### [Goal of the exercise]
Your answer should be one number, the count of lines in the data that hold "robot".

Data to use: Begin

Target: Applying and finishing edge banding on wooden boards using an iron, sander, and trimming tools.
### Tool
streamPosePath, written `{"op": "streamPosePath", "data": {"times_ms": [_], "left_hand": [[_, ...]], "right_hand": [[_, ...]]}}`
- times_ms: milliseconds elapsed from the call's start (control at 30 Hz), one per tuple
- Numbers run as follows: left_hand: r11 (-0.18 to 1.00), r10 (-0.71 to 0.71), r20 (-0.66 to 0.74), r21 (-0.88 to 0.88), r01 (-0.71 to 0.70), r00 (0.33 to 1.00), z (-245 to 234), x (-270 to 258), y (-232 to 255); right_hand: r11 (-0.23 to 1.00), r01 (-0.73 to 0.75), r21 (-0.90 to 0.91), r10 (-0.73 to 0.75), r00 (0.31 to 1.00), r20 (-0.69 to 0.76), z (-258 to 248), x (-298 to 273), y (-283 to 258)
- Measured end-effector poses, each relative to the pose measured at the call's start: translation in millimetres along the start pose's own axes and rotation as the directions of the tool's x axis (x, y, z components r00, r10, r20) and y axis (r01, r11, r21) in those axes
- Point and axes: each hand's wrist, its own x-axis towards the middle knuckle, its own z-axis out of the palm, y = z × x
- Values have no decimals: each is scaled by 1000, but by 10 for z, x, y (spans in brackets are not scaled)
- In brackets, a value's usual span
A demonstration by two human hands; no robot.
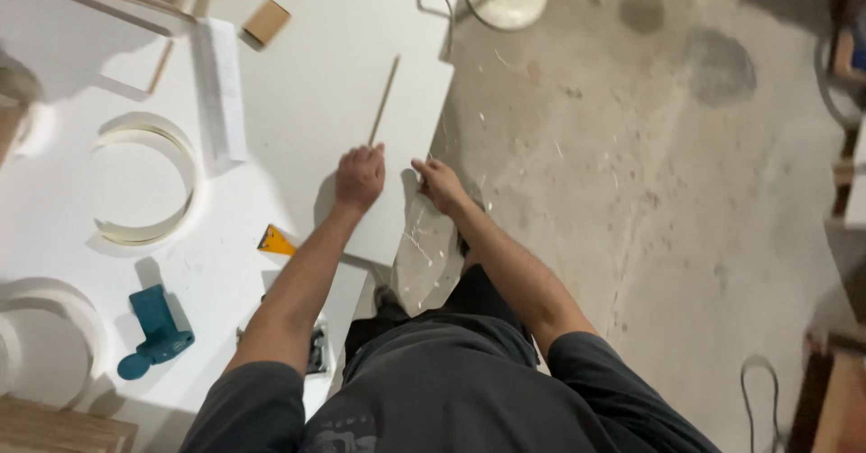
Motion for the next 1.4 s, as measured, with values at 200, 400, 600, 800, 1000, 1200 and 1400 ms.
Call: {"op": "streamPosePath", "data": {"times_ms": [200, 400, 600, 800, 1000, 1200, 1400], "left_hand": [[867, -295, 720, -74, 493, 628, -1710, 565, 931], [741, -652, 441, 200, 641, 616, -1144, -124, 781], [557, -822, 306, 260, 789, 480, -1552, 308, 1038], [674, -590, -135, 460, 578, 796, -1548, 164, 1090], [637, -658, -113, 444, 630, 745, -1374, -560, 1167], [491, -794, -83, 496, 716, 602, -1735, -896, 1329], [283, -950, -34, 314, 906, 309, -1694, -747, 1449]], "right_hand": [[870, 137, -473, -57, 982, 180, 344, -442, -849], [346, 578, -739, 38, 779, 626, 833, -601, -1766], [-426, 859, 285, 335, -144, 931, 1242, -355, -1668], [-159, 810, 564, 163, -542, 824, 1331, 599, -1818], [-206, 895, 395, 339, -313, 887, 1137, 1404, -3093], [-190, 905, 381, 361, -297, 884, 1189, 1763, -3793], [-71, 778, 624, 306, -578, 756, 1146, 2478, -3095]]}}
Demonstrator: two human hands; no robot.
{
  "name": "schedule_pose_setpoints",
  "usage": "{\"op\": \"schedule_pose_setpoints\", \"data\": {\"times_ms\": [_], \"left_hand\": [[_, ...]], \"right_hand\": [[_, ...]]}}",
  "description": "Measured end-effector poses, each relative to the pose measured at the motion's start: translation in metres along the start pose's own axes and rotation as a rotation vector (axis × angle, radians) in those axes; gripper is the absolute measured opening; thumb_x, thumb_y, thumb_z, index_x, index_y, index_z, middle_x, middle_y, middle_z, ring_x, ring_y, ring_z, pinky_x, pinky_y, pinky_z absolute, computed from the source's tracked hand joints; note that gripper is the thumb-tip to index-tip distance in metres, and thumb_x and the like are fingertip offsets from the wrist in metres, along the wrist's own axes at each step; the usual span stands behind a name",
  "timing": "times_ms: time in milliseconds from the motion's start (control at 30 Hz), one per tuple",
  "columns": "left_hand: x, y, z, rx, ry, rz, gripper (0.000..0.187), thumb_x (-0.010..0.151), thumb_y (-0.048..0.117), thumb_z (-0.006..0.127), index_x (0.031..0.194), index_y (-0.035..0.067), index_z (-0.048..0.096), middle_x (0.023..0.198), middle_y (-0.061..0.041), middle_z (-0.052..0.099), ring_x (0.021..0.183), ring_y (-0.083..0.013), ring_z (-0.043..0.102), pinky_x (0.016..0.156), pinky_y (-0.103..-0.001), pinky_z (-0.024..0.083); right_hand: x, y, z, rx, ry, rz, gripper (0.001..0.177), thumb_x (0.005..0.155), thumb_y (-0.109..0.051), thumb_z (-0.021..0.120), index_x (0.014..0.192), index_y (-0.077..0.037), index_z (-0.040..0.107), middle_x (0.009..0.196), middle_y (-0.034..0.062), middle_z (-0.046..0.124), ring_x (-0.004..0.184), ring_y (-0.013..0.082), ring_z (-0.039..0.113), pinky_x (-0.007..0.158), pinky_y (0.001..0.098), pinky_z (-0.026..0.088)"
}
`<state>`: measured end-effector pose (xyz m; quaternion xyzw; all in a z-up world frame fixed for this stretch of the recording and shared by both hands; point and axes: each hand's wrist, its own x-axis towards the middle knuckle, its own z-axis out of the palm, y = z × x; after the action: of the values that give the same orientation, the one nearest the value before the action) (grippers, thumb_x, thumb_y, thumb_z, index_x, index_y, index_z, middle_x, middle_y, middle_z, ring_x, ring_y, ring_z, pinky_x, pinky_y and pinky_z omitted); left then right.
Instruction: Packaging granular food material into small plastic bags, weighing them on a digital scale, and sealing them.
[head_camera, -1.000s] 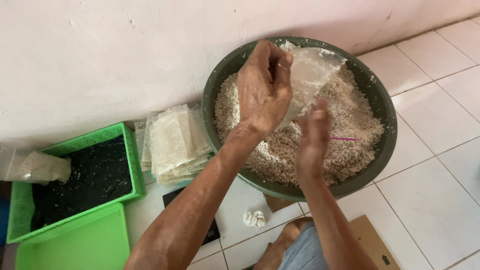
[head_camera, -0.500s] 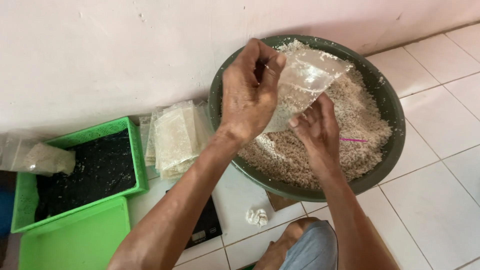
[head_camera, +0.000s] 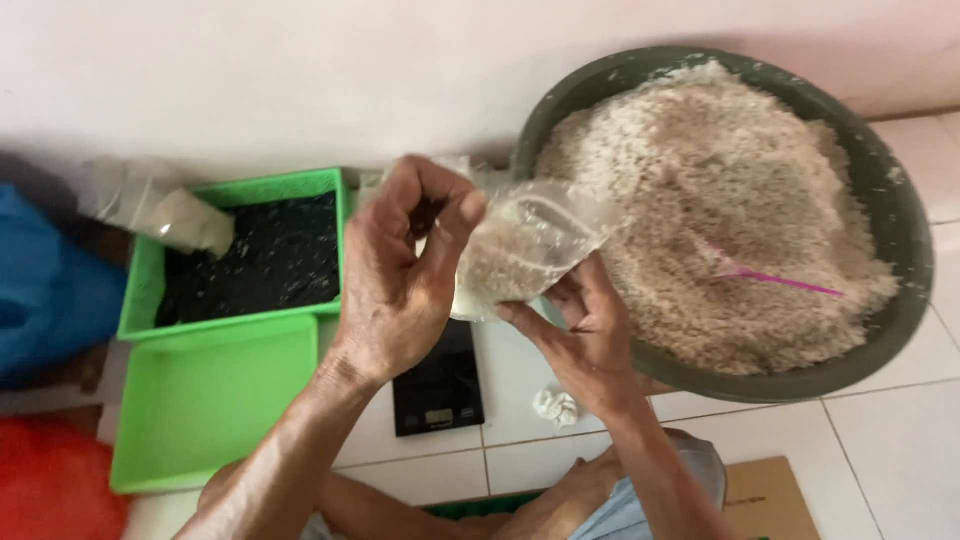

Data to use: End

### [Result of this task]
2